Northern European Art from the Lyman Allyn Art Museum was funded in part by generous grants from the Frank Loomis Palmer Fund, Bank of America, Trustee and Pfizer, Inc.

The Protestant Reformation rejected the authority of Roman Catholic clergy and instead asserted the authority of the scriptures. Protestants considered religious images idolatrous and the iconoclastic movement that accompanied the Reformation from 1520s until the end of the 16th century resulted in the destruction of thousands of works of art. As a result, secular subject matter rose in popularity and the new genres of landscape, still life, and genre painting developed. This installation is arranged thematically, highlighting these genres.
Still life painting first flourished in the Low Countries during the early 17th century. Highly refined and carefully detailed floral still lifes were especially popular. Very often individual flowers were encoded with symbolic meanings recognizable by that society. Many artists created memento mori or vanitas compositions which feature objects, such as clocks, skulls, wilting flowers, and decaying fruit, that cause the viewer to meditate on the transience of time and the uncertainty of life. Some of these moralizing still lifes included luxury items in order to warn against the desire for worldly goods.The rise of still life painting corresponds to the increasing urbanization of Northern European society, which brought with it a focus on personal possessions and the objects of commerce.

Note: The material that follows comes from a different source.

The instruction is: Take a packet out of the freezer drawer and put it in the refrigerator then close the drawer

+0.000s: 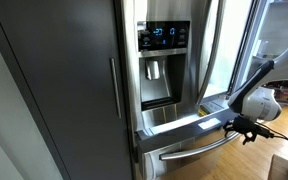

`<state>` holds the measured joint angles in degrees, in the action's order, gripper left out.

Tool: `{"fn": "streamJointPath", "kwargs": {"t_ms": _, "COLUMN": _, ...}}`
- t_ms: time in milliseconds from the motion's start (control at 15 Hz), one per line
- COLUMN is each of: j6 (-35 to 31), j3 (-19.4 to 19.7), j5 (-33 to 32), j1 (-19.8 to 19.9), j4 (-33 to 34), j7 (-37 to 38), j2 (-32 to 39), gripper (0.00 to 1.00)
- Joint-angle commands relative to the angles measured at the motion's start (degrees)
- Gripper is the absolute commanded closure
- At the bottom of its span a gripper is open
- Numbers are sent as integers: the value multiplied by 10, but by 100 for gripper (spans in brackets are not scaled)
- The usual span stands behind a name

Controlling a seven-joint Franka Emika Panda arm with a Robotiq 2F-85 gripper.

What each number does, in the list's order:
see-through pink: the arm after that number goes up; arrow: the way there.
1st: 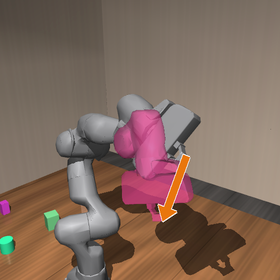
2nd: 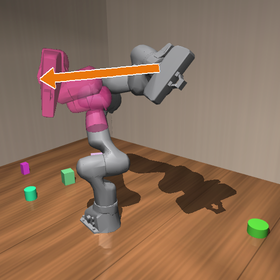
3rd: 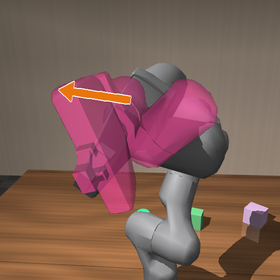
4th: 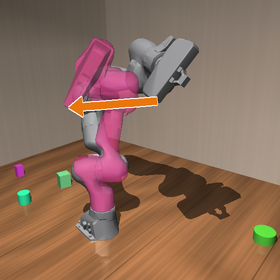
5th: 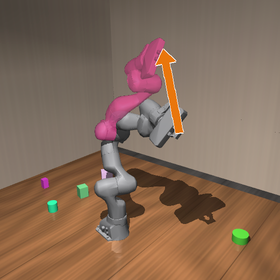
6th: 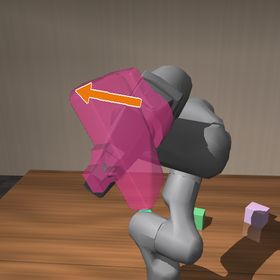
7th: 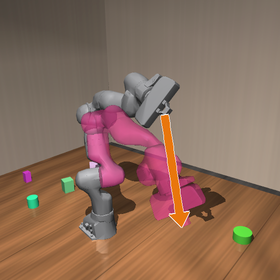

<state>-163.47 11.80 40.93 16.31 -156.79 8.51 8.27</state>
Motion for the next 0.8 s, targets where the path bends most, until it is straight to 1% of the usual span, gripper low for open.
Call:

Genre: With the spread of Calvinism, the Church was no longer a source of patronage for artists and as a result, artists had to look elsewhere for patrons. They found a strong market in the middle class who commissioned and purchased works to decorate their homes. Large-scale heroic religious works were supplanted by modest paintings of still life, landscape, portraits, and, most notably, genre scenes which appealed to this new market.

Genre scenes, or scenes of everyday life, gained their greatest popularity in the Netherlands in the 17th century. Artists found inspiration in the ordinary, and on a certain level their images of daily life supplanted religious scenes: they depicted the sacred and the holy in everyday life. Their compositions were often set indoors; some featured solitary women involved in housework while others depicted large gatherings, game playing, merry-making, and even brawling. Genre scenes frequently carried a moralizing tone, but just as often they emphasized humor.

Landscape painting developed as a genre in Northern Europe . During the 16th century landscapes were idealized compositions which, although prominent, largely served as backdrops for history painting narratives. During the 17thcentury, landscape painting evolved into a genre of its own where the landscape itself became the primary subject. In Holland, where the political situation had changed so dramatically with the Dutch Republic emerging as an independent state in 1648, there was an audience for factual, visual records of the land they had so recently won. Patriotic citizens purchased these images representing and celebrating their new nation. In addition, the Low Countries were more urbanized than the rest of Europe and perhaps the craze for landscape painting may have been fueled by the nostalgia felt by city dwellers for the open countryside.